拝啓 わたし 様
お元気ですか。私は身体的にお元気です。
昨日「死」について考えていました。
イコール、私は大変暇であります。
考えても出ない答えを探しているのであります。
きっと私は悩んでいる自分というものに酔っているだけなのでしょう。
おかしいですよね。こんなこと貴方にしか話せません。
ですが暇なので、私の考えを貴方に書いてみようと思います。
「死」とはどうなることなのでしょうか。
身体は滅び、私の残りはどうなるのでしょうか。
消えるのでしょうか。
産まれる前のように真っ白に。
いや、真っ暗なのでしょうか。

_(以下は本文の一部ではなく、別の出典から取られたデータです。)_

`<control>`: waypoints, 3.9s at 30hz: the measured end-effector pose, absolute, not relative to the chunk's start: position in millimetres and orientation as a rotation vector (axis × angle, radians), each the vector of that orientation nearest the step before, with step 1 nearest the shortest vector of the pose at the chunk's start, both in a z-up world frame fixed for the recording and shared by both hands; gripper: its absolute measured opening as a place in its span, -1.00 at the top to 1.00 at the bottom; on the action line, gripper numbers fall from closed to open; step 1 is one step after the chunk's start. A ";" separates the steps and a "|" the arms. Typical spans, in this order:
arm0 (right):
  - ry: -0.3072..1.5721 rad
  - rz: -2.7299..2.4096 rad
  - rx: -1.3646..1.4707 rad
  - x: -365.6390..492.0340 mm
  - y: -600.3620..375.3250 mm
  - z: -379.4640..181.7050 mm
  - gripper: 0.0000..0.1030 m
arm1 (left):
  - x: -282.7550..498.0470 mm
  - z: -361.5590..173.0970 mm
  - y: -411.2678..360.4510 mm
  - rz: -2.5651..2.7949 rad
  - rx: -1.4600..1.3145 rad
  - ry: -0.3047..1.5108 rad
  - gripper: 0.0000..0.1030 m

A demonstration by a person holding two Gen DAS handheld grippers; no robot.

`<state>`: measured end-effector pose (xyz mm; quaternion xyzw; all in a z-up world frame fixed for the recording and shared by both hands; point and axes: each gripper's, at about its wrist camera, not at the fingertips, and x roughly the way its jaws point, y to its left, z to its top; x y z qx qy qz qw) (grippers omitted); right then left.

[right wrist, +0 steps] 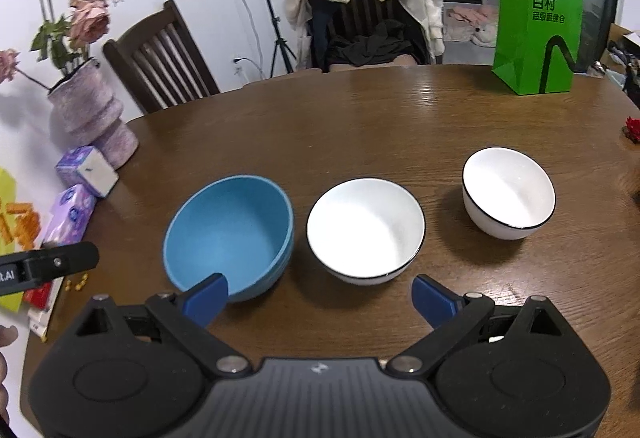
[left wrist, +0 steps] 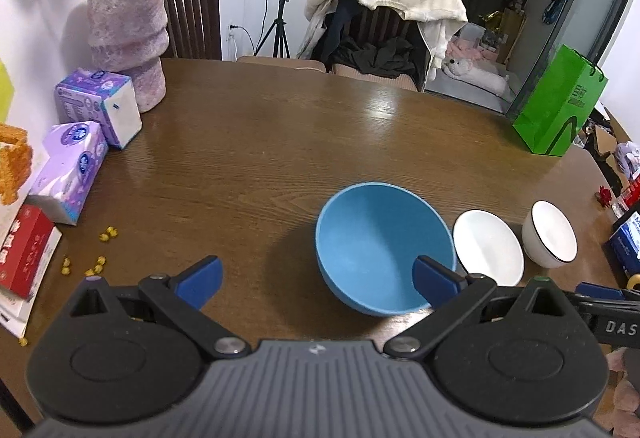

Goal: Organize plates and bowls
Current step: 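Close both grippers together on the rim of the blue bowl, then lift the gripped blue bowl up off the table with both grippers, then carry the blue bowl beside the plate stack and lower it with both grippers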

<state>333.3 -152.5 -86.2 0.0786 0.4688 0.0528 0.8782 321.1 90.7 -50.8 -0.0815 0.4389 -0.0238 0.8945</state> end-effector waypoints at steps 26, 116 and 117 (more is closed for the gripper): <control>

そこらへんはよく、わかりませんが。
感情はどう消えるのでしょう?
感覚はどんな風に無くなっていくのでしょう?
「死」への到達は恐ろしいのでしょうか?
それとも快感を覚えるのでしょうか?
考えても考えても答えは出ません。
当たり前ですよね、死んだ人は戻ってこない。
そこに到達する為には私が私を殺さないと到達出来ない。
それならば、私は。
…こんなことを言えるのが貴方であってよかった。
貴方はきっと何も言わないでしょう。
貴方はきっと、意見も偏見も私に持たない。
ただそこにあるだけ。
たまに苛立ったりします。
貴方の意見が欲しい、そう思います。
でも、私は貴方が貴方であってよかったと思います。
貴方に私の意見を反発されたら、それこそ私は貴方を殺してしまうかもしれない。
貴方を疑って、貴方を嫌って
きっとそうなれば私は狂ってしまうと思います。
ありがとう、貴方が貴方であってくれて、ありがとう。
「死」への想いはきっと絶えることはないでしょう。
遅かれ早かれ、迎えるものですから
そんなに行き急ぐこともないかな、なんて思ってもみますが。
それでも私には、どうしてもその誘惑に飛びついてしまいたくなる日があるのです。
それが、今日という日だっただけであって。
貴方が貴方でいてくれてありがとう。
きっと貴方はそんなこと言われる相手もいないでしょうから
私は代わりに言いますね。
こんな汚い人間を
貴方だけが見捨てずにいてくれる。
私はそんな貴方の存在を、心から感謝します。
だから私は
私と貴方を殺すことにしました。
遅かれ早かれ無くなる命なら今燃やしてみたいのです。
貴方ならわかってくれますよね。
きっとわかってくれるって信じています。
それではここで私の手紙は終わります。
靴を並べて、私はその誘惑に飛びつきます。
もし私が生きていたら
それは私が生まれ変わったものとしてこの手紙を燃やして下さい。